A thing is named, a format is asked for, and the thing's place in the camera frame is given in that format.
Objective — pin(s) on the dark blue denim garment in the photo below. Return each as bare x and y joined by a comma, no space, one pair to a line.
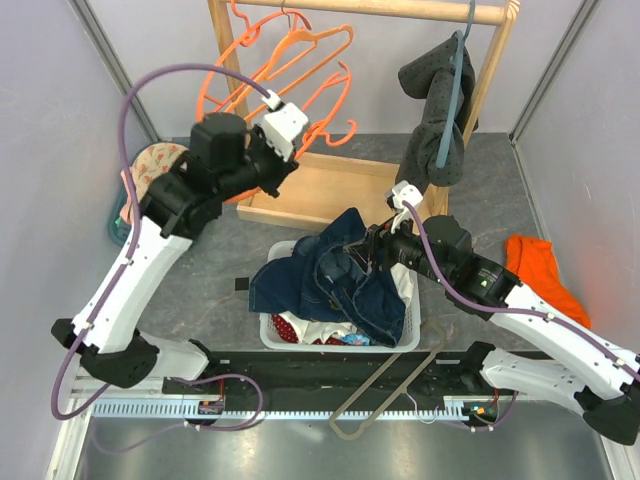
322,280

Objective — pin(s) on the wooden clothes rack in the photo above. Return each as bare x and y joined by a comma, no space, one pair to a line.
328,184

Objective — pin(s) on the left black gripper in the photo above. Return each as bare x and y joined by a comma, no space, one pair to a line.
283,168

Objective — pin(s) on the blue floral garment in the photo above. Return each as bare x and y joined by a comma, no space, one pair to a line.
355,339

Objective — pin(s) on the blue grey hanger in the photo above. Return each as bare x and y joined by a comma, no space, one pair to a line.
457,61

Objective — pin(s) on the white shirt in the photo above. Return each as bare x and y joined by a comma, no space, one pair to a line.
327,333

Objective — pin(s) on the orange cloth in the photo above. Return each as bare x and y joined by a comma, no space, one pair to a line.
533,261

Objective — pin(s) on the orange plastic hanger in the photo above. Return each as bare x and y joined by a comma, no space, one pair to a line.
228,45

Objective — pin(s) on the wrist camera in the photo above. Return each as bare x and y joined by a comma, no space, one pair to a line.
399,198
283,124

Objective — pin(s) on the white plastic basket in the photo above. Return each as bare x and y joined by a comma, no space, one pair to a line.
409,340

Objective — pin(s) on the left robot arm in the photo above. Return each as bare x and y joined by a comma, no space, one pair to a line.
225,158

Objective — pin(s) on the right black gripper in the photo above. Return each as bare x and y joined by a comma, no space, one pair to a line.
377,237

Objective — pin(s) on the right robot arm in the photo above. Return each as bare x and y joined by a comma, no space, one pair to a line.
585,373

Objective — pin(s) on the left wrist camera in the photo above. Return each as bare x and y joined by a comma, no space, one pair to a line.
283,124

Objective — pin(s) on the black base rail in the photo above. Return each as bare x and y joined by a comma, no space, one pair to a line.
309,382

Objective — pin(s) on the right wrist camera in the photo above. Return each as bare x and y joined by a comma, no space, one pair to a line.
399,198

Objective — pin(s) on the orange hanger with white shirt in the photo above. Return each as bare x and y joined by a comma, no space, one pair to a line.
297,44

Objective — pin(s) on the teal plastic tray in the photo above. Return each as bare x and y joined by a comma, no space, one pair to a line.
117,229

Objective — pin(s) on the floral oven mitt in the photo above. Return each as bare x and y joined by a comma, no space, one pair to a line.
152,162

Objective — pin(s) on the orange hanger with denim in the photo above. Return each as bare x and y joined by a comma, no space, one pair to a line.
315,130

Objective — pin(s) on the red polka dot skirt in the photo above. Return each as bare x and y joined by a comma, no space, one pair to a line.
284,329

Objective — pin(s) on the grey dotted garment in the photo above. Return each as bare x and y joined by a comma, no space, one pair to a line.
429,78

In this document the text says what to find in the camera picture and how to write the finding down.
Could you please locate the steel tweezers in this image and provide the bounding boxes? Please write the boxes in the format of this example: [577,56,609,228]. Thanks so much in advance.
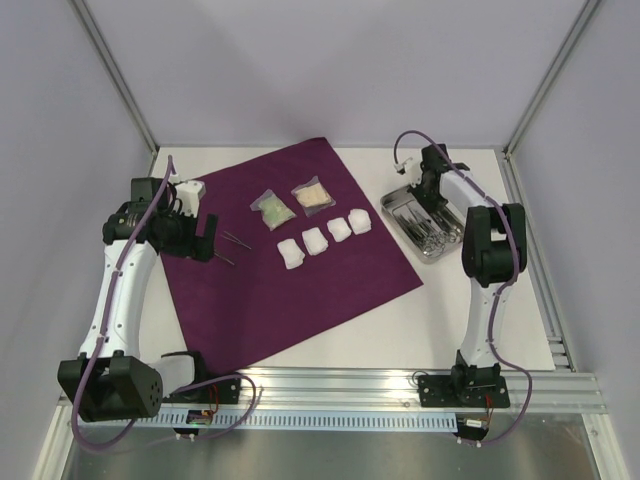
********
• [EXERCISE INSTRUCTIONS]: Without any pictures, print the whole listing again exactly as it stands.

• [RESULT OF THE TASK]:
A thing is named, a format is asked for, and the thing's place in the camera frame is given in that format.
Objective — pin(s) on the dark blue denim garment in the photo below. Return each as bare x and y joined by a comma, no space, one pair to a line.
322,280

Objective — pin(s) on the wooden clothes rack in the photo above. Return each as bare x and y joined by a comma, no space, one pair to a line.
328,184

Objective — pin(s) on the left black gripper in the photo above. Return each as bare x and y joined by a comma, no space, one pair to a line.
283,168

Objective — pin(s) on the blue floral garment in the photo above. Return each as bare x and y joined by a comma, no space, one pair to a line.
355,339

Objective — pin(s) on the blue grey hanger in the photo above. Return each as bare x and y joined by a comma, no space, one pair to a line.
457,61

Objective — pin(s) on the white shirt in the photo above. Return each as bare x and y joined by a comma, no space, one pair to a line.
327,333

Objective — pin(s) on the orange cloth in the photo above. Return each as bare x and y joined by a comma, no space, one pair to a line.
533,261

Objective — pin(s) on the orange plastic hanger in the photo above. Return each as bare x and y joined by a comma, no space, one pair to a line.
228,45

Objective — pin(s) on the wrist camera in the photo above. Return each as bare x and y joined by a comma, no space, one pair to a line.
399,198
283,124

Objective — pin(s) on the white plastic basket in the photo above. Return each as bare x and y joined by a comma, no space, one pair to a line.
409,340

Objective — pin(s) on the left robot arm in the photo above. Return each as bare x and y joined by a comma, no space, one pair to a line.
225,158

Objective — pin(s) on the right black gripper in the photo above. Return each as bare x and y joined by a comma, no space, one pair to a line.
377,237

Objective — pin(s) on the right robot arm in the photo above. Return each as bare x and y joined by a comma, no space, one pair to a line.
585,373

Objective — pin(s) on the left wrist camera in the photo above. Return each as bare x and y joined by a comma, no space, one pair to a line.
283,124

Objective — pin(s) on the black base rail in the photo above. Return each as bare x and y joined by a comma, no space, one pair to a line.
309,382

Objective — pin(s) on the right wrist camera in the photo above. Return each as bare x and y joined by a comma, no space, one pair to a line.
399,198

Objective — pin(s) on the orange hanger with white shirt in the photo above. Return each as bare x and y joined by a comma, no space, one pair to a line.
297,44

Objective — pin(s) on the teal plastic tray in the photo above. Return each as bare x and y joined by a comma, no space, one pair to a line.
117,229

Objective — pin(s) on the floral oven mitt in the photo above. Return each as bare x and y joined by a comma, no space, one pair to a line.
152,162

Objective — pin(s) on the orange hanger with denim in the photo above. Return each as bare x and y joined by a comma, no space, one pair to a line.
315,130

Objective — pin(s) on the red polka dot skirt in the photo above. Return each as bare x and y joined by a comma, no space, one pair to a line.
284,329

Objective — pin(s) on the grey dotted garment in the photo above. Return each as bare x and y joined by a comma, no space, one pair to a line.
429,78

In this document the text says what to find in the camera picture and how to write the finding down.
Could you please locate the steel tweezers in this image and provide the bounding boxes? Please write the boxes in the format of this example: [577,56,609,228]. Thanks so much in advance.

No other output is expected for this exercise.